People (in general) notoriously dislike change (in general). They cling to the relationships, jobs, neighborhoods, friends, stores, routes, restaurants, foods, etc., that they already know. Every administrator or manager has encountered strong and frequently emotional resistance to change—though I suppose all resistance originates in emotions, since rational arguments that favor a particular change usually don’t make a dent: people want things to stay the way they are, and if a change—new procedures, equipment, methods, organization, canteen hours, whatever—turmoil must ensue and be endured until things finally settle down. Then the formerly hated change becomes the new status quo, and people will now fight any changes to that.
Some resistance to change in organizations and societies comes from those in positions of power under the status quo: they usually view their power as derived not from themselves but from their position in the status quo, and if the status quo were to change, they fear they will lose power. So these people fight change, and their power often makes the fight effective. But it’s more than that: people will even resist changes that will improve things for them.
On the personal level it’s been observed that people who attempt personal change (to stop smoking, cut back on drinking, lose weight, and the like) are often sabotaged by their closest family and friends, who don’t like things to change (in general). Of course, it’s also possible that these intimates view such changes as an implicit rebuke, but mostly it seems to be a fear of change.
What’s up with that? I was thinking about it and it strikes me it has its roots in fear of the Big Change: death. Death is such a turn-off (both literally and figuratively) that people don’t want to think about it.

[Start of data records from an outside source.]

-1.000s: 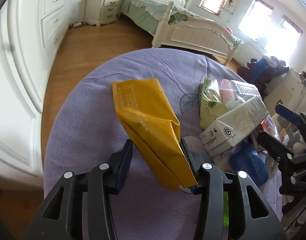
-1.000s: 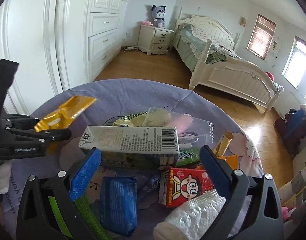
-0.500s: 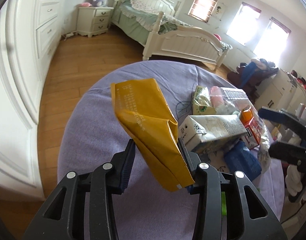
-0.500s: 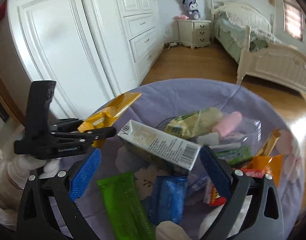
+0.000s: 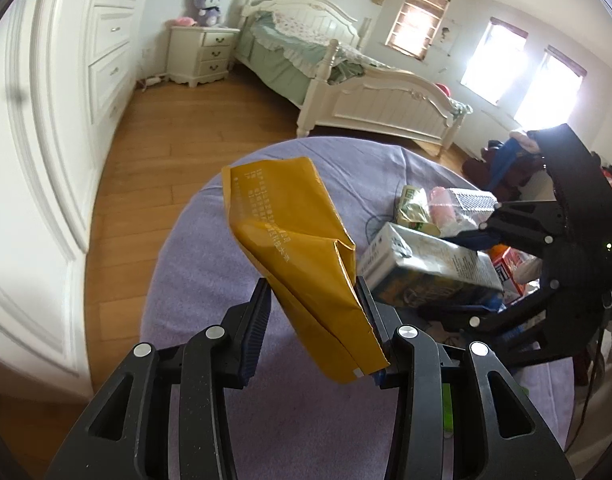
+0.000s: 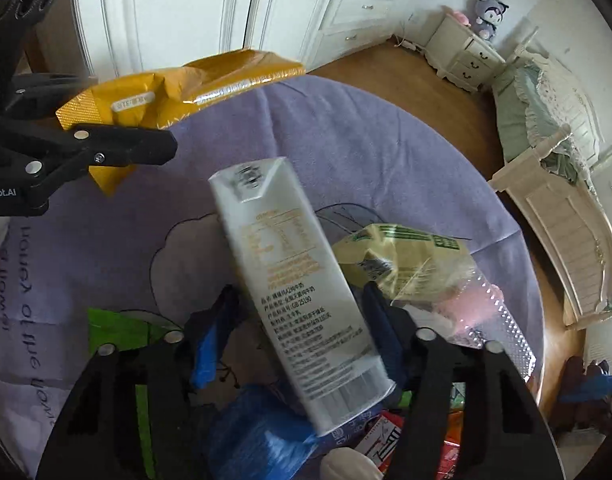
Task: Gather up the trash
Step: 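Grasp the yellow packet with the left tool while the right tool grasps the white milk carton, then carry the packet and carton over the black bin and release both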
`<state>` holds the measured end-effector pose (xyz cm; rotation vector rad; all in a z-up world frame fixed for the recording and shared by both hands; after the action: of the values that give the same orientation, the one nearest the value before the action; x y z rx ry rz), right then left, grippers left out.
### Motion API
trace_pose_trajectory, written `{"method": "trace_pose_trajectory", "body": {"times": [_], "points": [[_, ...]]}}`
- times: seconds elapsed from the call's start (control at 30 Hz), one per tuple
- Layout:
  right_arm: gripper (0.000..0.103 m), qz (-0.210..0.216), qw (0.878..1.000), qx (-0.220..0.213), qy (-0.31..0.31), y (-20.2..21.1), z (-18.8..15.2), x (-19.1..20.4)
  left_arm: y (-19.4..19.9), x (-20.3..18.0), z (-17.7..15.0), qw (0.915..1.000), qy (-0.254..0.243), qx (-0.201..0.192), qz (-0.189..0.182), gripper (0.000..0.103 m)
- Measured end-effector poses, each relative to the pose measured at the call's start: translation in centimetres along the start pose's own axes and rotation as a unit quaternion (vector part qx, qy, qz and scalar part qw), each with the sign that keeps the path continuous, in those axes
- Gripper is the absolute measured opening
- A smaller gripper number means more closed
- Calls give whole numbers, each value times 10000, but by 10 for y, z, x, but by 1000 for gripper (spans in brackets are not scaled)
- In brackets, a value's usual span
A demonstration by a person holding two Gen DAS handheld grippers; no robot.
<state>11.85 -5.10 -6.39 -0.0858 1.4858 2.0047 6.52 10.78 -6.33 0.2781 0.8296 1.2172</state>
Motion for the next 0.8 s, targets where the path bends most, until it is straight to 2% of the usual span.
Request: {"method": "trace_pose_trajectory", "body": {"times": [0.03, 0.13, 0.27, 0.37, 0.43, 0.5, 0.57, 0.7, 0.8], "points": [[40, 91, 9999, 20, -47, 1, -1, -1, 1, 0, 0, 10000, -15, -23, 1, 42], [40, 162, 9993, -93, -315, 13, -7, -1, 4, 1, -2, 9999, 14, -138, -18, 42], [39, 440, 9889, -742, -1207, 48, -19, -13, 9, -3, -2, 9997, -12, -237, -20, 42], [39, 761, 9616, -1312, -2287, 78, -35, -36, 17, -18, 2, 9993, -132, -329, -149, 42], [39, 969, 9363, -1638, -2953, 95, -53, -49, 24, -34, 6, 9984, -301, -408, -248, 42], [39, 1003, 9116, -1883, -3514, 109, -72, -60, 28, -54, 9, 9970, -456, -449, -430, 42], [39, 806, 8930, -2095, -3900, 124, -94, -67, 31, -75, 11, 9951, -620, -471, -609, 42], [39, 80, 8643, -2330, -4457, 151, -138, -72, 24, -128, 11, 9884, -1009, -425, -1047, 42], [39, -564, 8441, -2355, -4783, 172, -182, -75, 9, -174, 6, 9811, -1268, -226, -1441, 42]]}}
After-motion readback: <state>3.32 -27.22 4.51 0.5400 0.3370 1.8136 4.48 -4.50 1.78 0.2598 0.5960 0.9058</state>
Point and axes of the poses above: each gripper's, at about its wrist camera, not at the fingertips, and y roughly against the way its jaws point, x to its left, z to its top, the point moved 2 cm from there along -y, roughly the way its jaws point, and after that the axes turned 12 degrees about -z, right-handed, at the moved point
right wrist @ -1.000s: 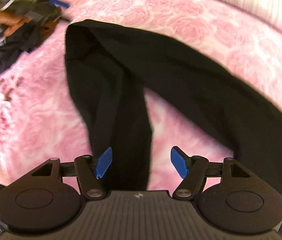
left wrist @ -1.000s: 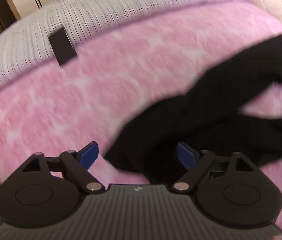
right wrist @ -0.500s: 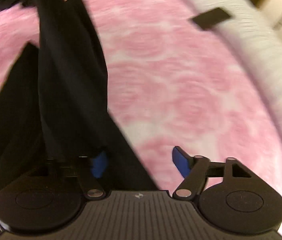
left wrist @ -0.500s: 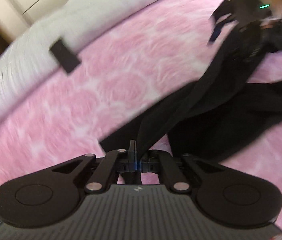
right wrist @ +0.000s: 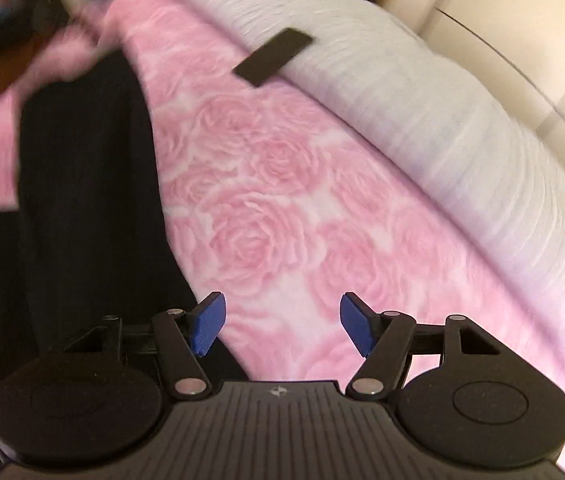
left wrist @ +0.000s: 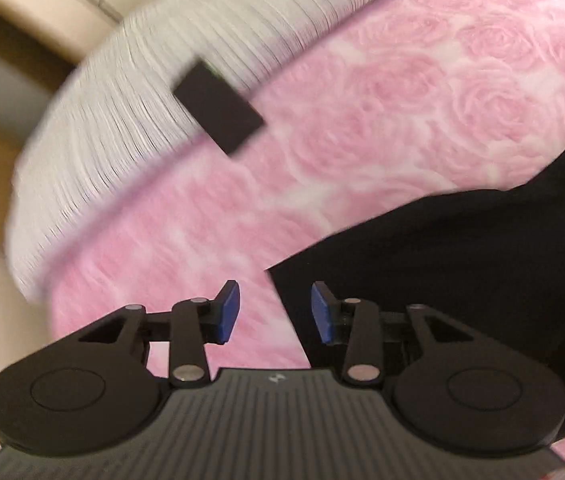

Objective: Fold clothes

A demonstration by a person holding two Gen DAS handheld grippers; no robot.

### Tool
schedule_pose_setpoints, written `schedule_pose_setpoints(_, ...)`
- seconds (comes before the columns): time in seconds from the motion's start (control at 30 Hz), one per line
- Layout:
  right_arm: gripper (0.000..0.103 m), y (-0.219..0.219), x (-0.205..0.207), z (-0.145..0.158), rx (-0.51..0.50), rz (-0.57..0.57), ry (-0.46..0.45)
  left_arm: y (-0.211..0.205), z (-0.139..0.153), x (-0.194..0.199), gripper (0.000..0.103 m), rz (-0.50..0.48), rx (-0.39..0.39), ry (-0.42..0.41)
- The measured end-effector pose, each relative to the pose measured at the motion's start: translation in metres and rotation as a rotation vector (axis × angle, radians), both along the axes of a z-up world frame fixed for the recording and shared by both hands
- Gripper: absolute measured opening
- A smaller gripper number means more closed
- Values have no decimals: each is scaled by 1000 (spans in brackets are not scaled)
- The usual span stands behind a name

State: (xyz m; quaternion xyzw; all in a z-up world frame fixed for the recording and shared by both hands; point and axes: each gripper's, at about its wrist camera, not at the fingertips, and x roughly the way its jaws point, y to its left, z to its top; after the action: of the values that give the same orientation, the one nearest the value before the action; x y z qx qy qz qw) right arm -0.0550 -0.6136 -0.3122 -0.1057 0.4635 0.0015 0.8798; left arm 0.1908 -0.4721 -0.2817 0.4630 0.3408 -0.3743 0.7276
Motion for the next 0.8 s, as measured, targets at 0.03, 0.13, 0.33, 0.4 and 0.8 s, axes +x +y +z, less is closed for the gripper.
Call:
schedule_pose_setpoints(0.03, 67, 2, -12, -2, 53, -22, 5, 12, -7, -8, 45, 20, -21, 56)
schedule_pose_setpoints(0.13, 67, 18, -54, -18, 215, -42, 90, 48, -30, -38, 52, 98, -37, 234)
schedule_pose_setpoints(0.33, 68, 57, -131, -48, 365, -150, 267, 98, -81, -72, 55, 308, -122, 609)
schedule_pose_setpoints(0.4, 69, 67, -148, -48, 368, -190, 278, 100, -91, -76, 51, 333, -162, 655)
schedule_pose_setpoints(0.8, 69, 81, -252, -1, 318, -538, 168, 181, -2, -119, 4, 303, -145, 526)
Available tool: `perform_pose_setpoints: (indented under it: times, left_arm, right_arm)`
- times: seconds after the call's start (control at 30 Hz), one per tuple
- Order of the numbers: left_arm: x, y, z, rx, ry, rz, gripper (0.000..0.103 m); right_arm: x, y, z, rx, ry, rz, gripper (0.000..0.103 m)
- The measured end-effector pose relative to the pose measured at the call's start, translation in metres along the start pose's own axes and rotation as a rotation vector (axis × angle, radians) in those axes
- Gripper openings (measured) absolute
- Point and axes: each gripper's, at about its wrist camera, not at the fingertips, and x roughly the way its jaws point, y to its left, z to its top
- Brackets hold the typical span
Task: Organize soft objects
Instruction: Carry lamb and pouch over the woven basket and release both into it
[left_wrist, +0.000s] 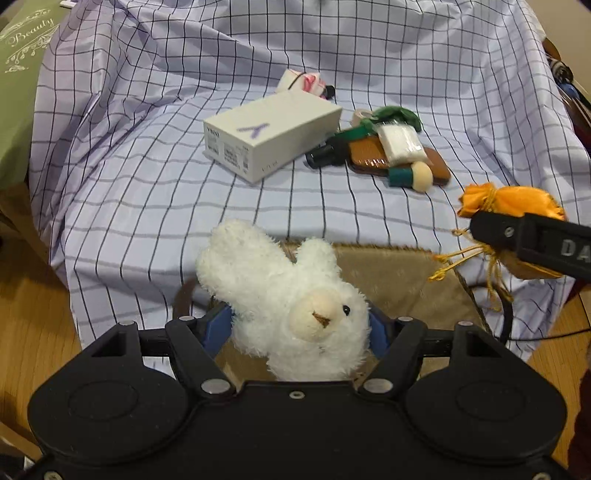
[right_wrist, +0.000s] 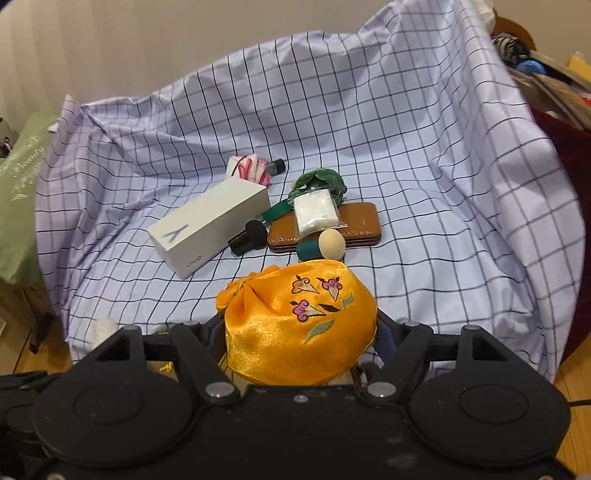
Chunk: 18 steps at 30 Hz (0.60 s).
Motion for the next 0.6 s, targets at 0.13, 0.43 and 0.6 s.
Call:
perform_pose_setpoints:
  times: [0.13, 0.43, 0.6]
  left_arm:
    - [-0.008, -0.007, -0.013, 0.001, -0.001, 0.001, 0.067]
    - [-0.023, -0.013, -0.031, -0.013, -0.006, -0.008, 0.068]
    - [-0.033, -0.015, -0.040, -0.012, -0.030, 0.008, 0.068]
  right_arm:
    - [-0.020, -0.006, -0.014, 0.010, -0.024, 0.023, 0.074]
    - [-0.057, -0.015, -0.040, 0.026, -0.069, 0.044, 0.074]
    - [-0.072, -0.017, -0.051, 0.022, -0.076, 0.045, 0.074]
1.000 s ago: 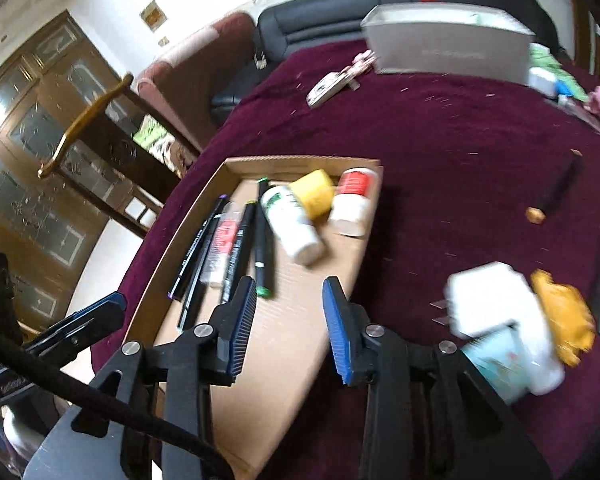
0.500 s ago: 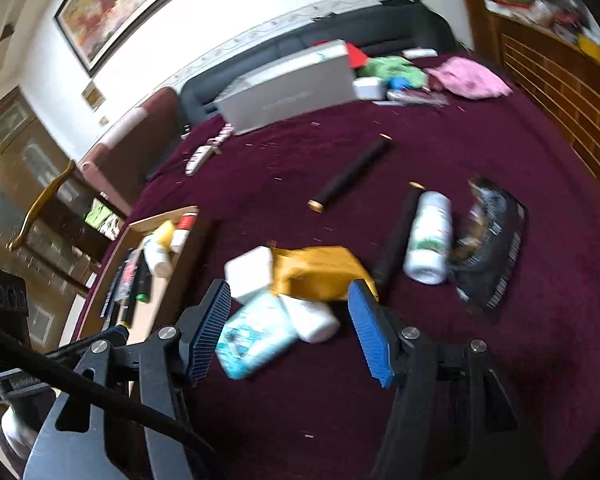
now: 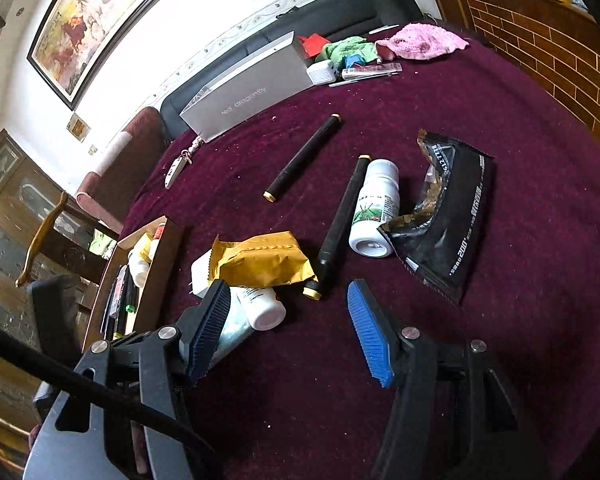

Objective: Organize objects
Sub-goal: 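Grasp the blue cartoon snack packet with the left tool while the right tool grasps the white spray bottle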

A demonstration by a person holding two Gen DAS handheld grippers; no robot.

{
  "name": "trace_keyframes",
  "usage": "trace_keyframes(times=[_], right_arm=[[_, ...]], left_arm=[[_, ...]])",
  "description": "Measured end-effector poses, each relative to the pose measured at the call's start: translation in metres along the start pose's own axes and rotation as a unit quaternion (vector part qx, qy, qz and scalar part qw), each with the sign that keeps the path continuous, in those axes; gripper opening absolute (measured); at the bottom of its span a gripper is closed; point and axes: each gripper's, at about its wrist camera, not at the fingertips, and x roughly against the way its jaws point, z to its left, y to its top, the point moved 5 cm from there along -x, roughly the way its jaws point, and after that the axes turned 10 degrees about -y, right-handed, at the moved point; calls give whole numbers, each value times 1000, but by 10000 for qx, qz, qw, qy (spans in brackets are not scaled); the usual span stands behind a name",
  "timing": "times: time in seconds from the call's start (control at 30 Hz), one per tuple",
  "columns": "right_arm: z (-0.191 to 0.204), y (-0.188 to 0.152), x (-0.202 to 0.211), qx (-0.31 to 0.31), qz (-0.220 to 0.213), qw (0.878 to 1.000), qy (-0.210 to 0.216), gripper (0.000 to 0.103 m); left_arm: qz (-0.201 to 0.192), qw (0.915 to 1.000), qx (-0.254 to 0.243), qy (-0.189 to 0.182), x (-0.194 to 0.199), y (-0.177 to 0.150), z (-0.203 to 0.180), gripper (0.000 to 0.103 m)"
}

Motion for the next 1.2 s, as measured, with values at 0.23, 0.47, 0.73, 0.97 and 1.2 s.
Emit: trace_keyframes(times=[0.23, 0.47, 0.73, 0.97, 1.2], right_arm=[[-5, -3, -6, -108, 72, 9999, 34, 60], [-8, -2, -7, -119, 78, 9999, -6, 60], [2, -11, -14, 60, 303, 9993, 214, 60], [54, -22, -25, 837, 690, 9910, 788, 60], [69, -21, -59, 1556, 659, 9845, -464, 51]], left_arm=[[-205, 9985, -402, 303, -20, 3, -21, 82], [-330, 9976, -607, 85, -7, -11, -29, 43], [-358, 9986, 293, -272, 24, -37, -3, 43], [-453, 9979, 367, -271, 26, -43, -1, 47], [-550, 9973, 324, -357, 24, -43, -4, 59]])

The (subconscious) idea is, “If I can just keep everything the way it is now, not allowing any changes, then I won’t die.” Because, of course, the final change for the individual is his or her death. People (in general) avoid looking directly at death—the number of euphemisms may even be greater than those for sex. In social exchanges people seem to embrace a tacit fantasy that death won’t happen. It’s something that people not only avoid discussing, they even avoid thinking about it.
For example, an elderly person complaining about diminished abilities is often reassured with something like, “Oh, you’re going to live forever.” This pathetic reassurance is transparently false, but it at least puts aside confronting the fact of death.
And because we won’t look squarely at death and its inevitably but push all such thoughts aside, away from our conscious mind, those concerns erupt in odd contexts (as in fighting change). I suddenly realize that this is related to the kinds of self-deception discussed by Daniel Goleman in Vital Lies, Simple Truths, a very interesting and highly recommended book.